Oxbridge, medical school and law school were all on my children’s wish lists.Time and again research showed me there was a class ceiling for state-school children, sunbet even those who had the necessary grades from exams. Work experience, sport and competition wins also come into play in securing those coveted places.
On the same podcast, Jools mentioned that she and Jamie (pictured) had discussed opening their own ‘dream school’, but dismissed the idea
In some medical schools there can be 18 applicants for each slot.So I agree with Jools Oliver that exam season brings pressures. But there isn’t much in adult life that isn’t stressful. Children need to learn coping strategies.

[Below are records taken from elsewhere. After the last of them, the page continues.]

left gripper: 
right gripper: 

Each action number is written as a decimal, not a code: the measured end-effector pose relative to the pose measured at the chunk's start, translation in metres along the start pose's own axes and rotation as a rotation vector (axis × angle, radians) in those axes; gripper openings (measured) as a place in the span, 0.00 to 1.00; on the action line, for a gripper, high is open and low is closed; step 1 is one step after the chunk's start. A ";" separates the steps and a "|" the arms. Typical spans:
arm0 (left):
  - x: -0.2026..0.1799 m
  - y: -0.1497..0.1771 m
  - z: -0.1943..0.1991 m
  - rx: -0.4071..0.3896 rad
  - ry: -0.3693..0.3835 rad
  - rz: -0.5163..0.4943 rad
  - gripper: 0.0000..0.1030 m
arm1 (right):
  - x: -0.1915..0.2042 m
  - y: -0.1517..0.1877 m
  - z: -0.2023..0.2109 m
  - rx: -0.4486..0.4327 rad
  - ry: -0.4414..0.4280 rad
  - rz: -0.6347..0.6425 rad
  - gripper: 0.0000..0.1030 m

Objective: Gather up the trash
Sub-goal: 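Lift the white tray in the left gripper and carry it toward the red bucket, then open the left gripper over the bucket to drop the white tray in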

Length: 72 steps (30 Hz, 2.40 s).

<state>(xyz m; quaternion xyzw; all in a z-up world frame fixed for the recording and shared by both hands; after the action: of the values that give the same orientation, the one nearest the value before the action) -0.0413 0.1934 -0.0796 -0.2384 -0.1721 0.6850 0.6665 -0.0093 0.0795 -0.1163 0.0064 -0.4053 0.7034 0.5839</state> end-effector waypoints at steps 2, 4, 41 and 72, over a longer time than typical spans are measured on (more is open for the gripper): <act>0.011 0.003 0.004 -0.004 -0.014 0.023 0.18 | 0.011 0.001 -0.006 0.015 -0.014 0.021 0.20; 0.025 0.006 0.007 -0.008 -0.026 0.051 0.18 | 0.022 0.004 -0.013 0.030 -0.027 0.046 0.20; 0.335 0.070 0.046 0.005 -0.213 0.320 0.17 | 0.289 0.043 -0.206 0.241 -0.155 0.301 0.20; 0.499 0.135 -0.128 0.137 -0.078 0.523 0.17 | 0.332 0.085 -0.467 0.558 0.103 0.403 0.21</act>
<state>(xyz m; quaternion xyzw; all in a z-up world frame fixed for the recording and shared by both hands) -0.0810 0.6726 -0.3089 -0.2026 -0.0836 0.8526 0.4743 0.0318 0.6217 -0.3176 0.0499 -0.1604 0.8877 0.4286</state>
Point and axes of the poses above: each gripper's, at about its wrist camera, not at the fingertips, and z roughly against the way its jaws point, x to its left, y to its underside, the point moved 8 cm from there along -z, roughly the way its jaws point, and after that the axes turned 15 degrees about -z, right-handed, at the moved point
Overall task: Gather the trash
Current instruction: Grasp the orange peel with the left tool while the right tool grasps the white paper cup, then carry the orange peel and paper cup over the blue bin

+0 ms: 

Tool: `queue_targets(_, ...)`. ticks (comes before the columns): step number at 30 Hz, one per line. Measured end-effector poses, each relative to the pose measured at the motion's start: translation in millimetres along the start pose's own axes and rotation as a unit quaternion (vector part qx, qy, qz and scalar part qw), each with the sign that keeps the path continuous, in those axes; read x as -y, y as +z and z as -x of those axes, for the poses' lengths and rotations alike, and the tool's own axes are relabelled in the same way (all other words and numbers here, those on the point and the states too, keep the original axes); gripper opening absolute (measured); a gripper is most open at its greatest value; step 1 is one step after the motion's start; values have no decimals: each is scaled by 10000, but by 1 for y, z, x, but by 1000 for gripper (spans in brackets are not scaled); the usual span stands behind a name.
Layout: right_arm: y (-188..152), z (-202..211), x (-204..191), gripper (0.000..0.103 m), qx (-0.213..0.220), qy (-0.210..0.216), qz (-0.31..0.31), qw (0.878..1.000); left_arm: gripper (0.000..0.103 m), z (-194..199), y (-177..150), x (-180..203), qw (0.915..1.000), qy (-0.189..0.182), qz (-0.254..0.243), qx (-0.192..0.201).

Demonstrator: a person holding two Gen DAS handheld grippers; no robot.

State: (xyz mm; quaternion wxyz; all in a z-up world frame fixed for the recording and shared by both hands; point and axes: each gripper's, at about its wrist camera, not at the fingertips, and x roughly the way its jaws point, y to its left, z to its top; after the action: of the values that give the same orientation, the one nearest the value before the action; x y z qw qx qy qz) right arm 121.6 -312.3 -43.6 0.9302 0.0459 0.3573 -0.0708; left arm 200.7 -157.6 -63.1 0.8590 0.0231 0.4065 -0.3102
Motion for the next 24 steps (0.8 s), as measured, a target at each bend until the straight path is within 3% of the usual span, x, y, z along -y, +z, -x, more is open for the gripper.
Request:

On the same podcast, Jools mentioned that she and Jamie had discussed opening their own ‘dream school’, but dismissed the idea.
What would have happened in this ethereal establishment, I wonder?Certainly, a ‘no thank you’ to traditional teaching methods and exams. And with what would its pupils emerge into the real world? Perhaps a dreamcatcher with a note attached confirming that no horribleworrible exams were taken?
Now imagine if that policy was extended to the almost five million children who take GCSEs each year.There would be chaos. And they wouldn’t find jobs easily.
Would Jools want a doctor without qualifications to treat her, or an architect without accreditation to build a wing on her mansion?
If my children had attended Jools’s Dream School, I can’t imagine where they would be now.But my worst nightmare for them was always that, as adults, they would be reduced to living at home, all of us bickering over the TV and the bathroom. Education equals independence.
I guess if you have ten bathrooms and 70 acres, like the Olivers do, that’s not so much of an issue.